**Exercise:** After reading the listing below, copy it out exactly.

******

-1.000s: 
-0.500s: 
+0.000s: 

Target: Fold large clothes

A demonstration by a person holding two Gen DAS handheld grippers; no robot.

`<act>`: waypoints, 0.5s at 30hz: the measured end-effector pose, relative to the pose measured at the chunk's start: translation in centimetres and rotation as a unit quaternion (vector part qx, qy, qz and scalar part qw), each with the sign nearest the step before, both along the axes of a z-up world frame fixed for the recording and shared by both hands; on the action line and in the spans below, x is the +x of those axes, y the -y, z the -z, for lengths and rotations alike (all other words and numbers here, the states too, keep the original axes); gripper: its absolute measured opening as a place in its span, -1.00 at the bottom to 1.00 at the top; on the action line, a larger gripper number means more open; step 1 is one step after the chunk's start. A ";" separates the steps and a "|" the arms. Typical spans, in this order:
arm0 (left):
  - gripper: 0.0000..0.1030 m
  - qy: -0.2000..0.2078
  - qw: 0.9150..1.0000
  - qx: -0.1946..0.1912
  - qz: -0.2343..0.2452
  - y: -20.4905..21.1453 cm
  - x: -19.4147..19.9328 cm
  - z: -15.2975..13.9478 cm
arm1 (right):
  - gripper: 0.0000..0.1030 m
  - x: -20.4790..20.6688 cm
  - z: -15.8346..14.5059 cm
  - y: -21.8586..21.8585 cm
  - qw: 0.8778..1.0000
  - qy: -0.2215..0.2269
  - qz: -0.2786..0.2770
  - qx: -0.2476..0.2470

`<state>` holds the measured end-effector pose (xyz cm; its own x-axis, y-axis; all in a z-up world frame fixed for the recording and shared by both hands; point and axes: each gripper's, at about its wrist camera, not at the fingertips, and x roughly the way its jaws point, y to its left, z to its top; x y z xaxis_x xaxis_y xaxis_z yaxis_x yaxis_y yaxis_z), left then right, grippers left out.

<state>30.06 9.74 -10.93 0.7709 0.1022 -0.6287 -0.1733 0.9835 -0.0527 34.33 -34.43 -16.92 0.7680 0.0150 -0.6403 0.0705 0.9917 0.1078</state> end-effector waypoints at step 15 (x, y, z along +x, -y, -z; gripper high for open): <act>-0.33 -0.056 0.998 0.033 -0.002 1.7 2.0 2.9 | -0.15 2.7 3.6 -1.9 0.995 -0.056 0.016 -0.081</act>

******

**Exercise answer:**
-1.000s: 
-0.500s: 
+0.000s: 

Target: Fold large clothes

A demonstration by a person holding two Gen DAS handheld grippers; no robot.

`<act>`: waypoints, 0.5s at 30hz: the measured end-effector pose, relative to the pose measured at the chunk's start: translation in centimetres and rotation as a unit quaternion (vector part qx, qy, qz and scalar part qw), each with the sign nearest the step before, both along the axes of a z-up world frame fixed for the recording and shared by both hands; on the action line and in the spans below, x is the +x of those axes, y the -y, z the -z, for lengths and rotations alike (all other words and numbers here, the states too, keep the original axes); gripper: its absolute measured opening as a place in its span, -1.00 at the bottom to 1.00 at the top; on the action line, a larger gripper number means more open; step 1 is one step after the chunk's start. A ";" separates the steps and a "|" the arms. Typical spans, in this order:
arm0 (left):
  - gripper: 0.0000..0.1030 m
  - qy: -0.2000..0.2078
  - qw: 0.9150..1.0000
  - qx: -0.1946..0.1912
  - qz: -0.2343..0.2452
  - y: -20.4905..21.1453 cm
  - x: -19.4147..19.9328 cm
  - z: -15.2975..13.9478 cm
arm1 (right):
  - gripper: 0.0000..0.1030 m
  - x: -20.4790..20.6688 cm
  - z: -15.8346..14.5059 cm
  - y: -21.8586..21.8585 cm
  - qw: 0.8778..1.0000
  - qy: -0.2215..0.2269
  - qz: -0.2786..0.2770
  - qx: -0.2476..0.2470

`<state>` holds the measured end-effector pose (xyz cm; its own x-axis, y-axis; all in a z-up world frame fixed for the recording and shared by both hands; point and axes: each gripper's, at about its wrist camera, not at the fingertips, and x roughly the way its jaws point, y to its left, z to its top; x y z xaxis_x xaxis_y xaxis_z yaxis_x yaxis_y yaxis_z), left then right, grippers left out.

<state>30.06 9.74 -10.93 0.7709 0.1022 -0.6287 -0.1733 0.9835 -0.0527 34.33 -34.43 -16.92 0.7680 0.0150 -0.6403 0.0705 0.9917 0.1078</state> end-effector waypoints at step 15 (x, y, z along +x, -y, -z; gripper high for open): <act>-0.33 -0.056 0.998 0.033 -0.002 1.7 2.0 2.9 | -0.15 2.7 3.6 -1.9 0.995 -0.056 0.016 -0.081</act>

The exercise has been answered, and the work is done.